Jung Mo Sung e Hee Hong são dois exemplos dos mais de 50 mil coreanos que se estima viverem atualmente no Brasil. A maioria deles, como o professor e a médica, mora em São Paulo. Segundo dados do Observatório das Migrações Internacionais (OBMigra), o Brasil recebe, somente neste ano, 265 imigrantes coreanos. Desse total, 215 se estabeleceram em São Paulo. Em todo o ano passado, o Brasil recebeu 719 imigrantes coreanos, dos quais 555 escolheram o estado de São Paulo como local de destino.
A Coreia
A Coreia que o professor Jung Mo Sung havia deixado para trás era um país na época bastante pobre, vivendo uma crise econômica e uma ditadura militar. “Com a crise econômica, meu pai falou: ‘vamos tentar outra vida’. Ele tinha uma vida de classe média na Coreia, mas havia uma tensão política muito grande lá por causa da ditadura. Então meu pai falou: ‘vamos cair fora daqui'’’. E foi assim que o pai dele, que era engenheiro-arquiteto, veio antes ao Brasil, em um avião, para trabalhar na construção de casas para uma colônia coreana no Paraná. Ele, a mãe e os irmãos vieram depois, de navio.

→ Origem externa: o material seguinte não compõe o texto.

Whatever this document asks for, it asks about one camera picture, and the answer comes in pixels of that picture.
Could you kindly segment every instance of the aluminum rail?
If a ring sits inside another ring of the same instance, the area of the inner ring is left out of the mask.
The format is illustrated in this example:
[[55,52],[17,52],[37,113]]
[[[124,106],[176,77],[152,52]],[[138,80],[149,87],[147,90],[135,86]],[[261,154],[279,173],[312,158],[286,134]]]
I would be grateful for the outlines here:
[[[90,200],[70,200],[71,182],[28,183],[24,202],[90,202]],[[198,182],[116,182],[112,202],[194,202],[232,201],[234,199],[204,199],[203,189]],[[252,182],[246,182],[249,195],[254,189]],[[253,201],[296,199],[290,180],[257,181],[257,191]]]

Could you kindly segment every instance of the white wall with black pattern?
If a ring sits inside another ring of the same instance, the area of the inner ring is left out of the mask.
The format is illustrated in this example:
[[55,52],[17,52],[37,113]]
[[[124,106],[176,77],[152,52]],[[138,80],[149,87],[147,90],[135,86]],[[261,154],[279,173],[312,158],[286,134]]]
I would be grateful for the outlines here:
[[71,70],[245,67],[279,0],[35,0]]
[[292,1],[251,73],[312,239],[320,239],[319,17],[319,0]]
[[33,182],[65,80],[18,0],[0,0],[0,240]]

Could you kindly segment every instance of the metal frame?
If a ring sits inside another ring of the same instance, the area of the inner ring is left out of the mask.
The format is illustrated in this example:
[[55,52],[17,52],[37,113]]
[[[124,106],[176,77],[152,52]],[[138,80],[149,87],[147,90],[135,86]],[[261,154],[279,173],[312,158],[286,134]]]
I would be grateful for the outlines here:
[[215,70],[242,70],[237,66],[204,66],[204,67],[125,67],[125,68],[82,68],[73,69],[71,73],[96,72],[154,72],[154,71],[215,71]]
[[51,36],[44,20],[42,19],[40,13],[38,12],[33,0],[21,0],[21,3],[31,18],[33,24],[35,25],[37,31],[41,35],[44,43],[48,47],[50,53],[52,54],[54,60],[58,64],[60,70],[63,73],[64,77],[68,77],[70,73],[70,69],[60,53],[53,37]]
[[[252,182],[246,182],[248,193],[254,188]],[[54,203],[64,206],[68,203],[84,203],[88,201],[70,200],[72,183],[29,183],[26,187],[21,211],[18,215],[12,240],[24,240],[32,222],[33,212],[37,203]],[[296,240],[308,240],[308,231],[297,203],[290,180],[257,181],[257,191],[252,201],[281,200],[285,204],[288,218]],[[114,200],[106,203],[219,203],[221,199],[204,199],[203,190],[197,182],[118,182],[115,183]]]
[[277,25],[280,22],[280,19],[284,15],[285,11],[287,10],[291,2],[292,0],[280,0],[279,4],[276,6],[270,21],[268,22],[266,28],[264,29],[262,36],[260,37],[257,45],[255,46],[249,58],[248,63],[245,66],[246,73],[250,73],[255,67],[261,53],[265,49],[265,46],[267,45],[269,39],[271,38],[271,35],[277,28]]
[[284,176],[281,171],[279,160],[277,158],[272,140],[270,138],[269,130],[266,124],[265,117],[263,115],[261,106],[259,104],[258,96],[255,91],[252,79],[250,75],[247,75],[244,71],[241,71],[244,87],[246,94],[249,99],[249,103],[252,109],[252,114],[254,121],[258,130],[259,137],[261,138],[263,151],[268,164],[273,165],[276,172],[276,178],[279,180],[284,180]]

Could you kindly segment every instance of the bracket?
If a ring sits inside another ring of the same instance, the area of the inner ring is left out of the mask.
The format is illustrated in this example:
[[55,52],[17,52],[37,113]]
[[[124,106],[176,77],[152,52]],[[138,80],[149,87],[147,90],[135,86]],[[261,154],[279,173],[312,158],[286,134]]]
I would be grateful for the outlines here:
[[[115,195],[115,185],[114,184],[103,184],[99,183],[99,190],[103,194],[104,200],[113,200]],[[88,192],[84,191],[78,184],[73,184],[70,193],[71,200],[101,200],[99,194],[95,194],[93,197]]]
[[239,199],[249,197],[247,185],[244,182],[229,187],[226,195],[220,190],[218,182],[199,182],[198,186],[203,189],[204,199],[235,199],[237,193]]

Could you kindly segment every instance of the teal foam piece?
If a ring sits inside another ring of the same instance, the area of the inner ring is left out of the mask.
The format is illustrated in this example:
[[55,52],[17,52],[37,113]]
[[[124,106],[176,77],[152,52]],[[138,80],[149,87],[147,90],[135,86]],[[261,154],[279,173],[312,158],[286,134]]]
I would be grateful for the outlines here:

“A data comemorativa de 60 anos faz menção ao primeiro grupo de migrantes coreanos que chegaram de maneira oficial, ou seja, de uma migração que foi incentivada pelo governo coreano e que passou por negociações bilaterais entre Brasil e Coreia. Então, no ano de 1963 chegaram 103 pessoas [na contagem do Museu da Imigração seriam 103 pessoas, não 109, como diz o ministério] em famílias e indivíduos. Eles partiram da Coreia do Sul no dia 18 de dezembro de 1962 e viajaram por 54 dias”, explicou Thiago Haruo, gestor de Pesquisa do Museu da Imigração, em entrevista à Agência Brasil.
“A década de 60 era o período do pós-guerra para eles, em que estavam lidando com as consequências da guerra da Coreia, que devastou o país. Então você tinha um cenário de um país empobrecido. E isso a gente pode identificar em várias falas de migrantes que gravaram entrevistas aqui com a gente [do Museu da Imigração]. Ao mesmo tempo, o Brasil estava em seu contexto de reabertura da imigração internacional no pós-guerra”, acrescentou Haruo.
Esses migrantes coreanos eram em geral da classe média, ressaltou Haruo. “Normalmente não são nem as pessoas mais pobres que migram porque elas não têm recursos, nem as pessoas mais ricas. Então são as pessoas de classe média que, de alguma forma, conseguem os recursos. No cenário de guerra ali na década de 60, muitas pessoas que tinham um ensino médio, uma escolaridade razoavelmente alta, migraram.”
Os coreanos que chegaram ao Brasil em 1963, contou Haruo, desembarcaram no Porto de Santos e subiram, de ônibus, para a então Hospedaria de Imigrantes, local onde hoje está localizado o Museu da Imigração, na capital paulista, e que era um local de passagem para os estrangeiros que chegavam ao país. “Eles vieram para a Hospedaria para esperar porque eles iriam pra uma cidade chamada Miracatu, a 140 quilômetros da cidade de São Paulo, local onde supostamente eles iriam conseguir comprar uma terra para poder trabalhar. Essa espera virou um drama porque o terreno não era o que tinha sido prometido: as condições do terreno não estavam agricultáveis e, além de tudo, tinha uma ocupação de outras pessoas já trabalhando nesse terreno e esses imigrantes não sabiam. Houve uma fraude. Posteriormente eles decidiram por não prosseguir com a compra dessas terras”, explicou Thiago Haruo.
Com essa “mudança” forçada nos planos, os primeiros coreanos que chegaram de forma oficial ao Brasil decidiram então se dedicar ao comércio. E foi assim que eles se firmaram principalmente no Bom Retiro, no centro de São Paulo, bairro onde há muitas confecções. “Tem uma questão interessante que vem justamente no momento de mudança da migração [no Brasil]. A migração deixa de ser aquilo que era antes, que era um fator econômico para desenvolver as plantações e para desenvolver a economia cafeeira, para virar um problema social. Então esse é um grupo que chega bem nessa transição”, contou o gestor do museu.